Atikaki Provincial Wilderness Park is known for the Bloodvein River, a Canadian Heritage River, but with 1 million acres (400,000 ha) contiguous to Woodland Caribou Park in Ontario, there are many other lakes and rivers on their way to Lake Winnipeg to explore. Traveling the ancient waterways you may see pictographs and the caribou that brought their makers into Atikaki, Ojibwe for “the country of the caribou.” Today there are still no roads into Atikaki, but you can paddle in or fly in from Bissett, Riverton, or Lac du Bonnet. Atikaki has no designated campsites, but does have several backcountry lodges that were established before the land was designated a provincial park. No matter how you get there, Atikaki offers adventure and challenge for paddlers ready for a remote wilderness.
Park & Permit Info
Atikaki is designated as a “Wilderness Park” in the Manitoba Provincial Parks system. As such, no camping fees are assessed. The 1,500-plus square mile park offers fantastic lake and river paddling and–combined with its sister Woodland Caribou Provincial Park to the east in Ontario–offers a vast wilderness to explore and admire.

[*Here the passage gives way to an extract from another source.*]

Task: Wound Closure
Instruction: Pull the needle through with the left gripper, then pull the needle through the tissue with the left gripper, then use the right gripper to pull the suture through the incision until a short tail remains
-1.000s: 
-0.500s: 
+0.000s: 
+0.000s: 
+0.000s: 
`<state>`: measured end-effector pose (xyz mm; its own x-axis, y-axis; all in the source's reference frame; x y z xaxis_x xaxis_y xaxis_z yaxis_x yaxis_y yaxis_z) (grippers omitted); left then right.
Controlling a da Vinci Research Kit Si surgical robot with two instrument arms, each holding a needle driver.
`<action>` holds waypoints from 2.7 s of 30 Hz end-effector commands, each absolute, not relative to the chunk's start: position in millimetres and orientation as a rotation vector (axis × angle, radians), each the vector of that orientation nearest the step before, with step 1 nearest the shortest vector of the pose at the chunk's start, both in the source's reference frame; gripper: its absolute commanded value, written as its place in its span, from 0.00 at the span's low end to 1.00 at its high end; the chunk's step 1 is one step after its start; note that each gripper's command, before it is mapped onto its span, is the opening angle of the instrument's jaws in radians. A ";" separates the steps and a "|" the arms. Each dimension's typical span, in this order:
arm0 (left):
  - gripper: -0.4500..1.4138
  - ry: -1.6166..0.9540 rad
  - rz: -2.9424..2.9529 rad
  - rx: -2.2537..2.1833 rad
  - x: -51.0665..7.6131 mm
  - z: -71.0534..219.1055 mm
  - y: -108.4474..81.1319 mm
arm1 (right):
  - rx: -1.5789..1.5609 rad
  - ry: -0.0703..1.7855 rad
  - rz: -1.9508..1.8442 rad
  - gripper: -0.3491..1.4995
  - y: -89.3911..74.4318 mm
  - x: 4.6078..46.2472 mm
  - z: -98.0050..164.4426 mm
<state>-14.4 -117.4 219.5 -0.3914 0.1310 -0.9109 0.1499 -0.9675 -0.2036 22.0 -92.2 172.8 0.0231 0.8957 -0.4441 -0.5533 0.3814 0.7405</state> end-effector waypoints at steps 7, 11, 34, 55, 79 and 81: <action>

Travelers in the park can find up-to-the-minute information on wildfires via the Manitoba Conservation Fire Program web page.
Maps & Routes
There’s no guidebook for the area, so plan on guiding yourself via topographical maps, maps available via the Manitoba government maps store, or with advice from local outfitters or park officials. The park offers a map suitable for trip planning online.
The Bloodvein River, a Canadian Heritage River, offers a classic, natural route through the park. Beginning in Ontario’s Woodland Caribou Provincial Park, the rock-studded, pictograph-decorated route ultimately descends to the northern end of Lake Winnipeg.
The area was designated a provincial park in 1985. Its purpose is to preserve physical features and biological communities of the Lac Seul Uplands. Archaeological evidence says a succession of aboriginal peoples occupied the area, making a life via seasonal rounds through the territory.
Atikaki contains some of Canada’s oldest rock, formed about three billion years ago. Once part of a mountain range, it was reduced to a relatively flat plain by wind, precipitation, and changes in temperature. Several glaciers sculpted the remaining surfaces to form the base of today’s blue lakes and green forests.
Atikaki composes about 50% of the Atikaki-Berens Woodland Caribou Range, which is home to an estimated 300-500 of the reclusive animals. Atikaki’s boreal forest features black spruce, jack pine, aspen, and balsam poplar along with stands of white birch, white spruce and balsam fir.
Fishing for northern and walleye pike and trout is a popular pursuit in Atikaki. Anglers must possess a valid Manitoba fishing license and observe provincial laws and limits.